Как только Ася спрыгнула со второй полки плацкартного вагона, отец неожиданно потребовал, чтобы она надела плащ.
Ася откликнулась не сразу, молчала несколько секунд, соображая, с чего вдруг отец стал таким заботливым. Никогда вроде бы такой чуткостью не отличался…
– Надень, говорю, – продолжал настаивать отец.
В вагоне жара, духота. Воздух настолько спёртый, что возникает ощущение, будто тебе в горло засунули чьё-то нестираное бельё.
Отец уже не говорит, просто тычет Асе в лицо её нейлоновый шуршащий плащ, настолько мятый, словно побывал в пасти голодного дракона.
– Не хочу, – Ася забрала плащ, скомкала, попыталась вернуть в сумку.
Отец смотрит с беспокойством. Ася пытается понять, что это с ним. Старческий маразм? Раньше-то всё было наоборот: её красный плащ отца раздражал. Она кружила перед ним в новинке, а он старательно отворачивался, мучаясь от её обременительного присутствия и сентиментального восторга. Его раздражали её высокие каблуки, яркая помада, короткая юбка. А она постоянно вертелась рядом и хвасталась новинками: то платьем в облипочку, то клетчатой юбкой с разрезом вдоль бедра.
Сотни раз он ловил себя на мысли, будто чего-то ждёт от неё. Может, признания? Однажды откроет дверь и скажет ему, что она – вовсе не его? Ну не может у такого плюгавенького мужичонки, как он, родиться такая дочь. На голову выше, волосы вьются большими кольцами, чёрные брови очерчены чёткими дугами над большими голубыми глазами. Глаза похожи, а всё остальное – чужое.
Его задачей было вырастить дочку: кормить-поить, одевать, следить, чтобы вовремя садилась за уроки. Но к тому, что дочь превратится в такую красавицу, он был не готов.
– Надень плащ, – требует отец, а сам смотрит на седовласую женщину, примостившуюся за столиком у окна. Она, кажется, понимает, почему мужчина так настойчив.
Ася мотает головой.
Отец встаёт.
– Садись. И не трогайся с места, пока я не приду. Нам через две станции выходить.
– А чай?
– Сейчас принесу.
Ася смотрит в окно. Из-за рамы медленно выплывает большой город. Невысокие дома постепенно растут ввысь и вширь, красятся из серого в жёлтые, синие и коричневые, деревянно-пригородные сменяют каменно-городские. Как всё-таки Пермь отличается от Губахи!
У Аси грандиозные планы. Как все девчонки из 10 «А», она мечтает поступить в Пермский фармацевтический институт, хотя сама окончила 10 «Б». Так получилось, что в «А» у неё оказалось больше подруг, чем в своём. Ася целый год налегала на химию, потом еле уговорила отца проводить её до Перми и помочь подать документы.
– Девушка, – тихо говорит седовласая женщина, присаживаясь за столик напротив Аси.
Ася не откликается.
– Девушка, – требуя внимания, стучит пальчиком по столешнице женщина, – наденьте плащ. У вас сзади юбка грязная.
Ася понимает не сразу, а когда доходит смысл, вскакивает, перетягивает юбку вперёд.
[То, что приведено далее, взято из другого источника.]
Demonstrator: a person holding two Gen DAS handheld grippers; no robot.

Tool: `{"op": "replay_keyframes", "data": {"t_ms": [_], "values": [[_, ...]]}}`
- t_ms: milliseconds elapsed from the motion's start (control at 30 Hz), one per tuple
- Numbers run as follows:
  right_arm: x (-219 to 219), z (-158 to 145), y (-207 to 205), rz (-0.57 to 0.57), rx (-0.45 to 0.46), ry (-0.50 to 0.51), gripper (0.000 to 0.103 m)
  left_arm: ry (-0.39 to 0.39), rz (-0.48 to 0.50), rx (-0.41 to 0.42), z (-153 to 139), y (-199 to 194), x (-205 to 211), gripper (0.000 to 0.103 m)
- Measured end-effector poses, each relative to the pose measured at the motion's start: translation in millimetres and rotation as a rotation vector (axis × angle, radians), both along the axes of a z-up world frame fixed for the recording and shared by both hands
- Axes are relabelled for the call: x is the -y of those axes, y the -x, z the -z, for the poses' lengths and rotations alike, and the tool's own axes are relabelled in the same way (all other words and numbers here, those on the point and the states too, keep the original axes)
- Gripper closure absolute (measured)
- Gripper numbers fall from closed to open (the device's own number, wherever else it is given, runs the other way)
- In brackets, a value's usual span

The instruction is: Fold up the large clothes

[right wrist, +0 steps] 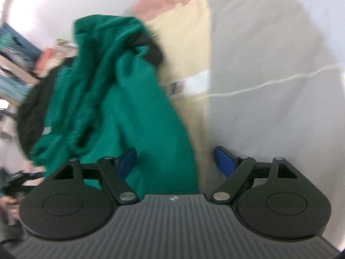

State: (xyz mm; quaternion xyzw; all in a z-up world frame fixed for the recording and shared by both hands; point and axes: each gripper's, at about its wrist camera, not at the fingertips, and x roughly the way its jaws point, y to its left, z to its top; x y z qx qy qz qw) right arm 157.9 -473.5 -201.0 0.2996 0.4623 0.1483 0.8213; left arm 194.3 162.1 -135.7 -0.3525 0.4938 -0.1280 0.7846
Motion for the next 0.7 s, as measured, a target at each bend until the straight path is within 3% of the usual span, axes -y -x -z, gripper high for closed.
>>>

Да что ж такое? Ещё свежее пятно, удлинённое по вертикали, словно криво улыбается. Как же так! Асе не верится в свой позор, особенно перед отцом. Он же говорил! Подсказывал!
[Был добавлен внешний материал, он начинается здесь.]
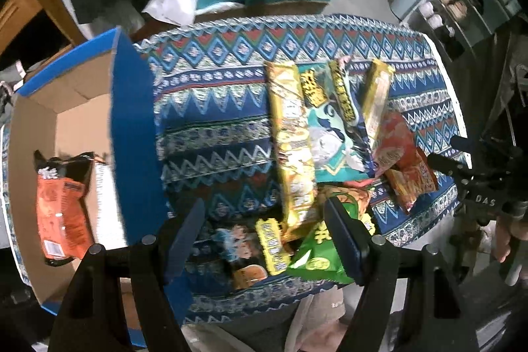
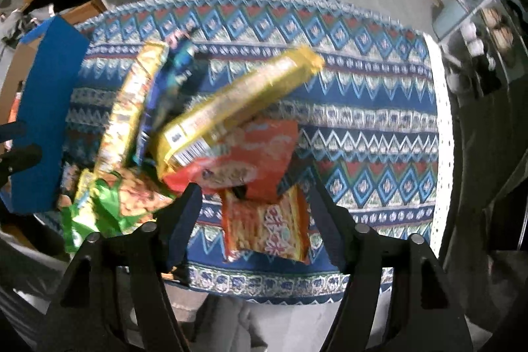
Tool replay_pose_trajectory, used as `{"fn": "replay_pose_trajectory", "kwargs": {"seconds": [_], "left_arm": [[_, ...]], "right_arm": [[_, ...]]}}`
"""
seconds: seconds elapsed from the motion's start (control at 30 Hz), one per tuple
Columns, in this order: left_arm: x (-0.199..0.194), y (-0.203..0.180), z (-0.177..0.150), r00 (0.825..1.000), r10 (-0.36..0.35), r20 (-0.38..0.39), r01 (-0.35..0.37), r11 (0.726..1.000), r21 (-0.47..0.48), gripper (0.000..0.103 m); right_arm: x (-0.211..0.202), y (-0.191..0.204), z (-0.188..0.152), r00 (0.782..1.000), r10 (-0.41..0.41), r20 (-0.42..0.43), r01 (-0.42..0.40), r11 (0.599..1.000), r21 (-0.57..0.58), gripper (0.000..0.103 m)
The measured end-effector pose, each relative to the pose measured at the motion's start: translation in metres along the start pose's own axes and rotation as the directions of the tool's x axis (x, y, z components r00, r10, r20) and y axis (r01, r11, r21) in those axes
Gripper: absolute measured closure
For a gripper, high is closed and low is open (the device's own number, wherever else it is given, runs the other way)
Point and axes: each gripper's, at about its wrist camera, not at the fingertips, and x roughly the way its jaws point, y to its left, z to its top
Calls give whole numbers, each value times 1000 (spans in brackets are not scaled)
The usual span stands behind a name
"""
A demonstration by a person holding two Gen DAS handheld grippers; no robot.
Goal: Organize snacks
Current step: 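Grasp the long yellow bar with the left tool while the right tool grasps the orange stick-snack bag, then lift both snacks and carry them over the cardboard box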
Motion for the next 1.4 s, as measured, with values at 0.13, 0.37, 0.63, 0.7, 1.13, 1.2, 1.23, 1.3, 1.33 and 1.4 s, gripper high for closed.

«Может, застирать? – оглядывается. – Не успеть! Очередь в туалет на полвагона!»
Господи! Как хочется вернуться в Губаху, спрятаться с головой под одеяло и плакать там всю ночь.
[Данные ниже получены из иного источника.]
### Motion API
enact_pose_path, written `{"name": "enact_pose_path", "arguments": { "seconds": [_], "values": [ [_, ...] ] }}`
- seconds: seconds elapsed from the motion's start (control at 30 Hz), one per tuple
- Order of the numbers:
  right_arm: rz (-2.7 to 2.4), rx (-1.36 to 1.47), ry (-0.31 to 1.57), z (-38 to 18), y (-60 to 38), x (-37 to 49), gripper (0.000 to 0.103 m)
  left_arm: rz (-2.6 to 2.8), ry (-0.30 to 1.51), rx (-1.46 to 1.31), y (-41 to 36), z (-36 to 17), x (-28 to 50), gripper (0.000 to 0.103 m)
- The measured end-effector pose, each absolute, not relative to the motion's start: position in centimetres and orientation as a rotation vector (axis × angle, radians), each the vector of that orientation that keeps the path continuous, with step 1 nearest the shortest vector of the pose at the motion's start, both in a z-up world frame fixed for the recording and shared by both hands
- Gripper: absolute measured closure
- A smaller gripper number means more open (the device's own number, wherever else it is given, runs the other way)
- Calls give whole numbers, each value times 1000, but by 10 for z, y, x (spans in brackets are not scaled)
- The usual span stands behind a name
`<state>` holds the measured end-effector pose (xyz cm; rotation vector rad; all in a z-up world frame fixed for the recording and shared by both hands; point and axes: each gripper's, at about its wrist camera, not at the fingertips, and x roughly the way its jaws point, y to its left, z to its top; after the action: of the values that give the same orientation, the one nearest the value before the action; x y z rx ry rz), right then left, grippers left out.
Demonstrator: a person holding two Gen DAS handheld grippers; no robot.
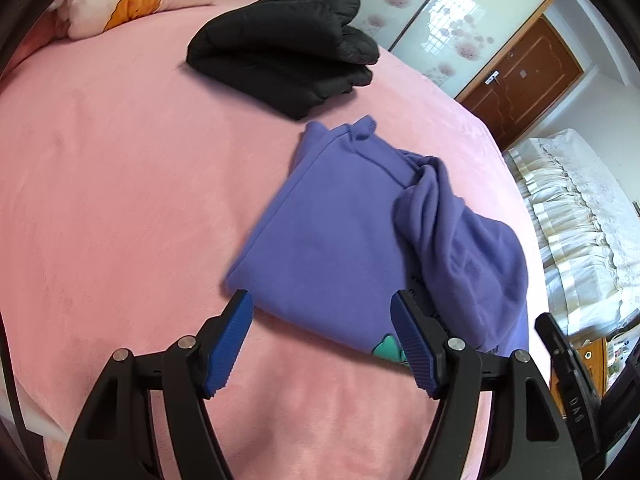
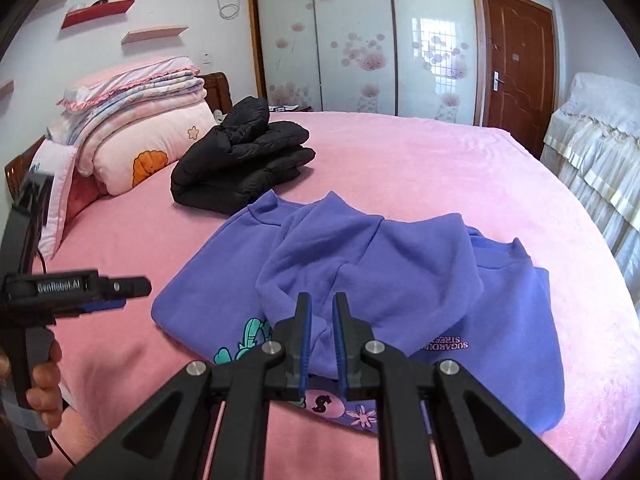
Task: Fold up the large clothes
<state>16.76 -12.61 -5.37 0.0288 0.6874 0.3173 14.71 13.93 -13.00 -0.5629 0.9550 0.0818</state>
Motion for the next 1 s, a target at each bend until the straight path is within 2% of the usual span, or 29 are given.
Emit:
{"name": "enact_pose_path", "arguments": {
  "seconds": [0.3,0.57,0.77,0.87,1.0],
  "values": [
    [288,66,700,-57,-128,177,92,-115,970,-839,137,-184,149,33],
    [282,50,699,-67,-114,198,93,-230,896,-1064,149,-230,168,33],
    [279,28,705,-81,-101,214,93,-268,854,-1110,154,-243,187,33],
    [272,17,704,-86,-96,220,93,-299,830,-1082,147,-237,193,26],
    [268,13,712,-94,-94,225,93,-319,807,-1029,140,-228,190,25]
  ]
}}
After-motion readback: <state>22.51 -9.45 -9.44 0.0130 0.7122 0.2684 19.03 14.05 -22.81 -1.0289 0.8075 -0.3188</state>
Когда отец вернулся, Ася сидела в плаще, застёгнутом на все пуговицы.
Отец благодарно улыбнулся седовласой женщине, поставил чай на столик, развернул газету с завтраком: четыре яйца, чёрный хлеб, четыре картофелины.
Есть не хотелось. Аппетит пропал напрочь.
– Ешь, – приказал отец и щедро макнул картофелину в соль. – Целый день бегать.